§ Exercise aim
Pictures stay out of the copy. Retype exactly the lines below from the one with "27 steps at" through the one with "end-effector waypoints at".

___ Records shown

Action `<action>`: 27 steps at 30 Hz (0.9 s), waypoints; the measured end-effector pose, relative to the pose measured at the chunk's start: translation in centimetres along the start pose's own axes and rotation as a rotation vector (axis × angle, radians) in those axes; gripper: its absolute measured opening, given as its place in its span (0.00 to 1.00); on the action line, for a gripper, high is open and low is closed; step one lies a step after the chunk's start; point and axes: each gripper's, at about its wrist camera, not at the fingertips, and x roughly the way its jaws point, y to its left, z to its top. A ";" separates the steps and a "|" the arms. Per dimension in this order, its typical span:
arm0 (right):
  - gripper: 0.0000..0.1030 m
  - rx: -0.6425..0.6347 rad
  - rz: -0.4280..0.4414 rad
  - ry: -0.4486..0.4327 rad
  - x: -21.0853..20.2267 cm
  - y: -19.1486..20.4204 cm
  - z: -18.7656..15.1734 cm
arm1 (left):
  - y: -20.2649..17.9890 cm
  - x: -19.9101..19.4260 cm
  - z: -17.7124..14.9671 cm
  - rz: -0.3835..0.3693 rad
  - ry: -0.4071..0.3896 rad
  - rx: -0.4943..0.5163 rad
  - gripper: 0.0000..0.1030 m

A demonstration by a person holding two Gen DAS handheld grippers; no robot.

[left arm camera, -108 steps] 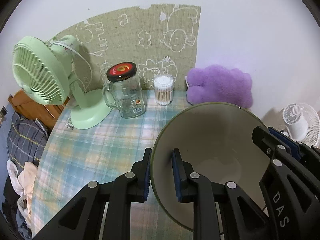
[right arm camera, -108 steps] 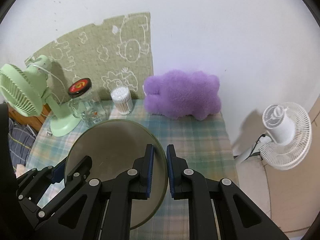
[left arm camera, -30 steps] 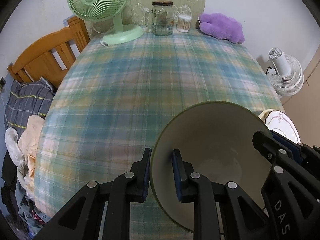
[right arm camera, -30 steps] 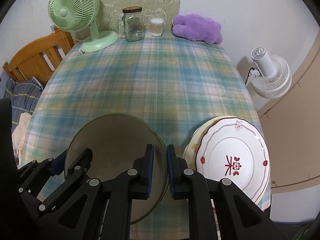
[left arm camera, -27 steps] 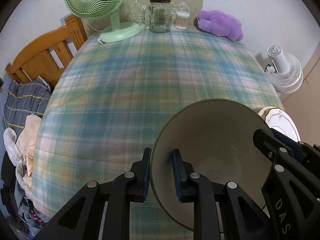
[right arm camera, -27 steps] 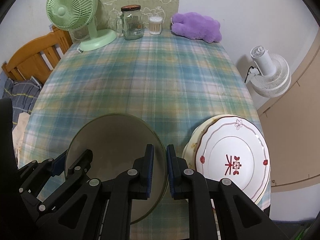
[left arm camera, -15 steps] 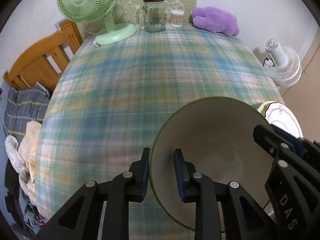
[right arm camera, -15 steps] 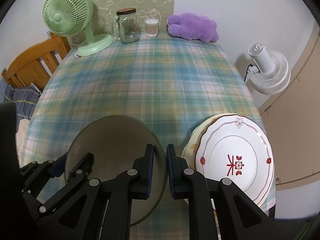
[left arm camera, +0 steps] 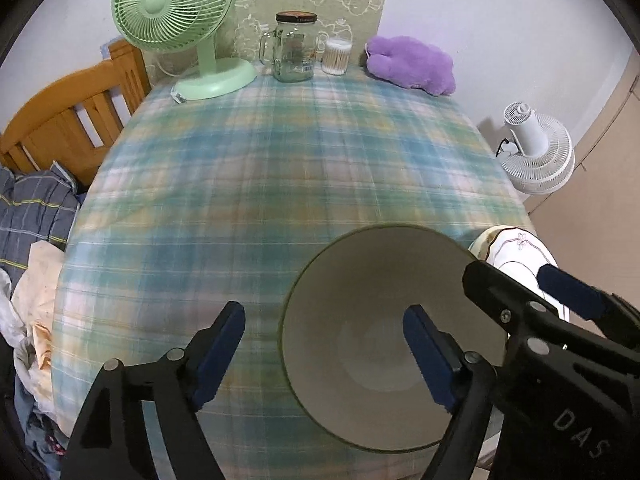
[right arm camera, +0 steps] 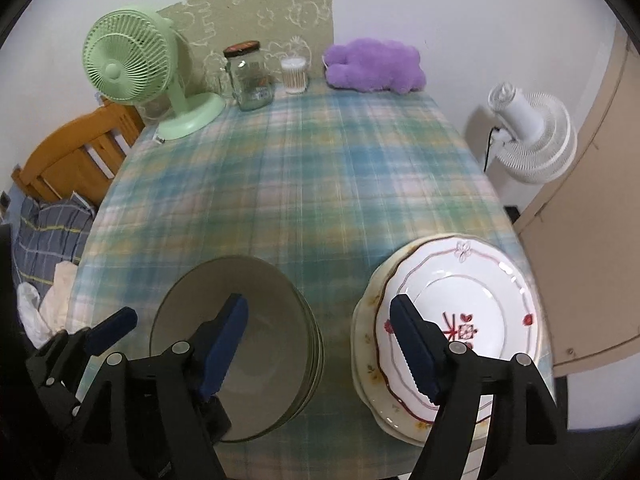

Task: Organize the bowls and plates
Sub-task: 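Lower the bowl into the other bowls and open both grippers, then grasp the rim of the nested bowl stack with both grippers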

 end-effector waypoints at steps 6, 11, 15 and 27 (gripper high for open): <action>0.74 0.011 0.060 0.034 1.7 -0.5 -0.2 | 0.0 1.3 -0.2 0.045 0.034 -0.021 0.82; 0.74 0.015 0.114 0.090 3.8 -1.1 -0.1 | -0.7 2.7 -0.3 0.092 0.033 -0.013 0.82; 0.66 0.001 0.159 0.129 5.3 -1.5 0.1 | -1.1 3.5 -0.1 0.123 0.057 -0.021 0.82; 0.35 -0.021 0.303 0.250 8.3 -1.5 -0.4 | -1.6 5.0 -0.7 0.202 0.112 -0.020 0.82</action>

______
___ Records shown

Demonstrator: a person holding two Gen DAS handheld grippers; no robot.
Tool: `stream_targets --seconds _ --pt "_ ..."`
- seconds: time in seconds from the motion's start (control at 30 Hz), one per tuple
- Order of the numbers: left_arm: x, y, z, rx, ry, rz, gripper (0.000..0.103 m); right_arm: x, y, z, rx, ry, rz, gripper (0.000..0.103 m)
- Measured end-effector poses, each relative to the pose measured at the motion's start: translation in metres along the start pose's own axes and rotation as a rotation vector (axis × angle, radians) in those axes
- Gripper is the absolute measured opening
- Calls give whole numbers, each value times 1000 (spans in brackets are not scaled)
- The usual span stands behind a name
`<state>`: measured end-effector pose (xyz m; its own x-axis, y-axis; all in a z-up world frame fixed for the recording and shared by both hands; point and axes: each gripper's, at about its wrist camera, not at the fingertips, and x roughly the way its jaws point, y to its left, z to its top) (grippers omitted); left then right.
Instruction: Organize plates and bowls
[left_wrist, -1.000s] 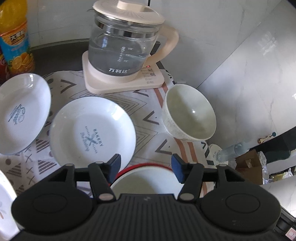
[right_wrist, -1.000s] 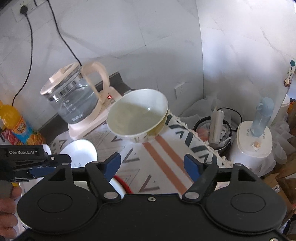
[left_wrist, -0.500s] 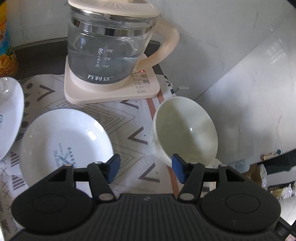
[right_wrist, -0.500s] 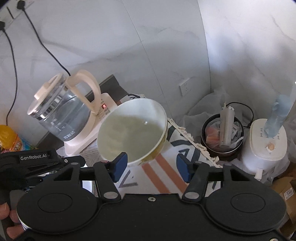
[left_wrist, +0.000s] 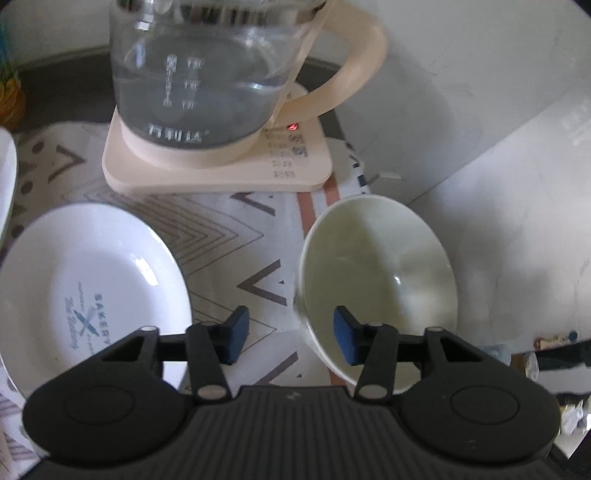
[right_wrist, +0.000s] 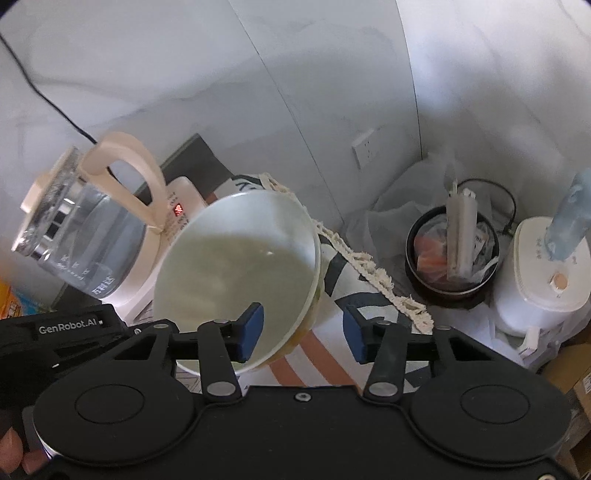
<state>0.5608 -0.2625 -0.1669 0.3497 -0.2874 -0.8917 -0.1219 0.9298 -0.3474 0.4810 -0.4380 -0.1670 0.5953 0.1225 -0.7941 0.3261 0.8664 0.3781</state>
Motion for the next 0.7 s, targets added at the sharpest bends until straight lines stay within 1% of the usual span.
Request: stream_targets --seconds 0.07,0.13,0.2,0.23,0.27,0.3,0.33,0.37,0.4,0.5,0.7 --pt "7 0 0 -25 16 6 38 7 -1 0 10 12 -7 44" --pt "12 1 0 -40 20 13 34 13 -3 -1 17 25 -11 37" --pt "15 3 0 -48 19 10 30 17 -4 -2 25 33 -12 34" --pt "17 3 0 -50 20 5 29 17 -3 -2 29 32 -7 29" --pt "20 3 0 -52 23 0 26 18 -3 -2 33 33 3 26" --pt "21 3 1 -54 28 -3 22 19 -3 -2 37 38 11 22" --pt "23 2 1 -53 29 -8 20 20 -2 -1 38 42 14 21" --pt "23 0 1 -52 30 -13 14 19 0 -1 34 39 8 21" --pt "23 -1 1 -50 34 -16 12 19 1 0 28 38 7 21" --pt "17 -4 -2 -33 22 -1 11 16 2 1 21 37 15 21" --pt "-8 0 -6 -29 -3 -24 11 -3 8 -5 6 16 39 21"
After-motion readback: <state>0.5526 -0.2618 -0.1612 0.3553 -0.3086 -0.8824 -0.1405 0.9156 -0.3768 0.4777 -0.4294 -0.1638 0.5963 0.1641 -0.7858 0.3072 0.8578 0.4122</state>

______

§ Exercise solution
Action `<action>`: 27 steps at 30 Hz (0.9 s), waypoints; the measured end-effector pose, relative to the pose measured at the chunk's start: translation in centimetres along the start pose's own axes and rotation as a rotation vector (axis × angle, radians) in those axes; gripper: its absolute measured opening, given as its place in its span (0.00 to 1.00); on the action line, for a gripper, high is open and low is closed; step one lies a step after the chunk's start; point and axes: each gripper's, at about its wrist camera, not at the fingertips, and x roughly the way its jaws point, y to its left, z to its top. A ";" separates the steps and a "|" the arms. Per dimension in this order, its typical span:
arm0 (right):
  - gripper: 0.0000..0.1030 m
  - rx: -0.6425..0.6347 rad
  - rz: -0.4280..0.4414 rad
  - ry: -0.4486..0.4327 rad
  - x: -21.0853..20.2267 cm
  - y: -19.1486..20.4204 cm
  - z: -18.7656..15.1734 cm
arm1 (left):
  - y: -20.2649..17.9890 cm
  - x: -19.9101..19.4260 cm
  - z: -17.7124..14.9671 cm
  - rz: -0.3835..0.3693 rad
  - ry: -0.4071..0.3896 rad
  - rx: -0.4943..0.5163 rad
  - gripper: 0.0000..0.1030 m

A demonstration by a person holding two Gen DAS handheld grippers; no robot.

[left arm camera, -108 steps] 
[right arm camera, -108 steps] 
[left arm camera, -30 steps] 
[right arm camera, -30 steps] 
[left arm camera, -27 steps] 
[right arm camera, -27 steps] 
[left arm camera, -15 steps] 
[right arm camera, -15 steps] 
[left arm camera, +0 steps] 
[right arm camera, +0 steps] 

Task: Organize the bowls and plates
Sub-task: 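Lower the bowl into the other bowls and open both grippers, then grasp the rim of the nested bowl stack with both grippers
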
 end-effector waypoints at steps 6, 11, 15 and 27 (gripper high for open): <action>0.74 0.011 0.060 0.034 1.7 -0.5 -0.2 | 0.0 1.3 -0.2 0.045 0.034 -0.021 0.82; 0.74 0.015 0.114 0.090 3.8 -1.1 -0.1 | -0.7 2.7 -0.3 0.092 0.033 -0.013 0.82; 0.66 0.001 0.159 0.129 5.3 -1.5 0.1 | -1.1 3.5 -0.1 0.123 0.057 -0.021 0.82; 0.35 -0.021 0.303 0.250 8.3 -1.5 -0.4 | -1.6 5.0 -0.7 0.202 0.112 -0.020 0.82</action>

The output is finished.